Dissertation/Thesis Abstract

A reference-set approach to information extraction from unstructured, ungrammatical data sources
by Michelson, Matthew, Ph.D., University of Southern California, 2009, 160; 3355406
Abstract (Summary)

This thesis investigates information extraction from unstructured, ungrammatical text on the Web such as classified ads, auction listings, and forum postings. Since the data is unstructured and ungrammatical, this information extraction precludes the use of rule-based methods that rely on consistent structures within the text or natural language processing techniques that rely on grammar. Instead, I describe extraction using a "reference set," which I define as a collection of known entities and their attributes.
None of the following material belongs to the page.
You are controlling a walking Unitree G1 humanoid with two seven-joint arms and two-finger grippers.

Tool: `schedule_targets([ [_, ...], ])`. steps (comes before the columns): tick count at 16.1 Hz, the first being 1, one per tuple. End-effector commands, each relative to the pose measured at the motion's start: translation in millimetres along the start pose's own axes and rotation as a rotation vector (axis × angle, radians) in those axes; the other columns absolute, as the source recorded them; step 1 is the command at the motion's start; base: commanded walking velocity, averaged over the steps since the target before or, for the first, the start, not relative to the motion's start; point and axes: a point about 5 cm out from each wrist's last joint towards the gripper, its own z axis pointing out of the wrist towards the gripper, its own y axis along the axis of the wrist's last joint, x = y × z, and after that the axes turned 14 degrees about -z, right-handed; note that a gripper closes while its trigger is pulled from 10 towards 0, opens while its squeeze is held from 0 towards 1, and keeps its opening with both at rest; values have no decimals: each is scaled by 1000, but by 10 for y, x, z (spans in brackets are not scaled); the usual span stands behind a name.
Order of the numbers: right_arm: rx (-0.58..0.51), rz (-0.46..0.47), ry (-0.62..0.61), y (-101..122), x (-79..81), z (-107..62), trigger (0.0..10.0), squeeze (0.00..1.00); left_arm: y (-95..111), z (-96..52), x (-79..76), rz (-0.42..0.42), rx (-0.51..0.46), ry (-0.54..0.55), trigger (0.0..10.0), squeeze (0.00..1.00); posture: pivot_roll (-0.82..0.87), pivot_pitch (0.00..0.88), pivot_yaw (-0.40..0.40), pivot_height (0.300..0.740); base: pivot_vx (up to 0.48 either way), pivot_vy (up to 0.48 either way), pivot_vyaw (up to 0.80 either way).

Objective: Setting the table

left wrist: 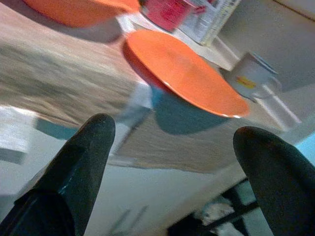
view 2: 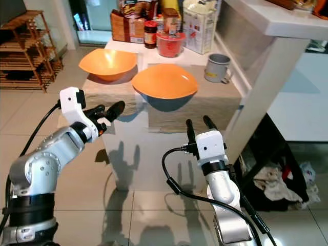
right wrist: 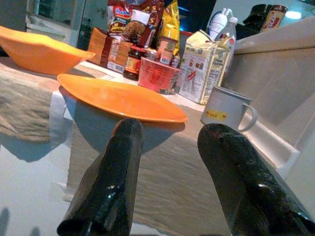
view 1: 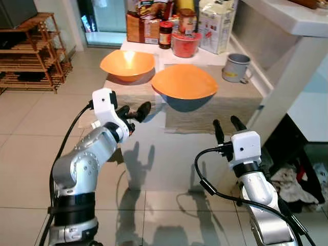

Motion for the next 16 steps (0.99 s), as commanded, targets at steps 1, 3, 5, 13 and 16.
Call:
schedule_targets([
  [1, -4, -4, -6, 4, -27, 8, 10000, 0, -57, -7, -85, -6, 3, -45, 10000, 0, 34, 2, -2, 740, 0, 0, 0],
  [3, -5, -4, -6, 5, -31, 4, 10000, 0, -94, -29, -127, 156, -20, -52, 10000, 0, 30, 0, -2, 740, 0, 0, 0],
  [5, -19, 9, -15, 24, -49, -2, 10000, 0, -100, -74, -255, 501, -106, -105, 10000, 0, 31, 0, -2, 740, 0, 0, 0],
  [13, -16, 16, -16, 16, -51, -2, 10000, 0, -199, -145, -217, 688, -175, -119, 10000, 0, 32, 0, -4, 740, 90, 0, 0],
  [16, -21, 12, -17, 21, -57, -9, 10000, 0, -206, -144, -233, 648, -204, -125, 10000, 0, 26, 0, -5, 740, 469, 0, 0],
])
A reference set can be constructed from structured sources, such as databases, or scraped from semi-structured sources such as collections of Web pages. In some cases, as I shown in this thesis, a reference set can even be constructed automatically from the unstructured, ungrammatical text itself. This thesis presents methods to exploit reference sets for extraction using both automatic techniques and machine learning techniques. The automatic technique provides a scalable and accurate approach to extraction from unstructured, ungrammatical text. The machine learning approach provides even higher accuracy extractions and deals with ambiguous extractions, although at the cost of requiring human effort to label training data. The results demonstrate that reference-set based extraction outperforms the current state-of-the-art systems that rely on structural or grammatical clues, which is not appropriate for unstructured, ungrammatical text. Even the fully automatic case, which constructs its own reference set for automatic extraction, is competitive with the current state-of-the-art techniques that require labeled data. Reference-set based extraction from unstructured, ungrammatical text allows for a whole category of sources to be queried, allowing for their inclusion in data integration systems that were previously limited to structured and semi-structured sources.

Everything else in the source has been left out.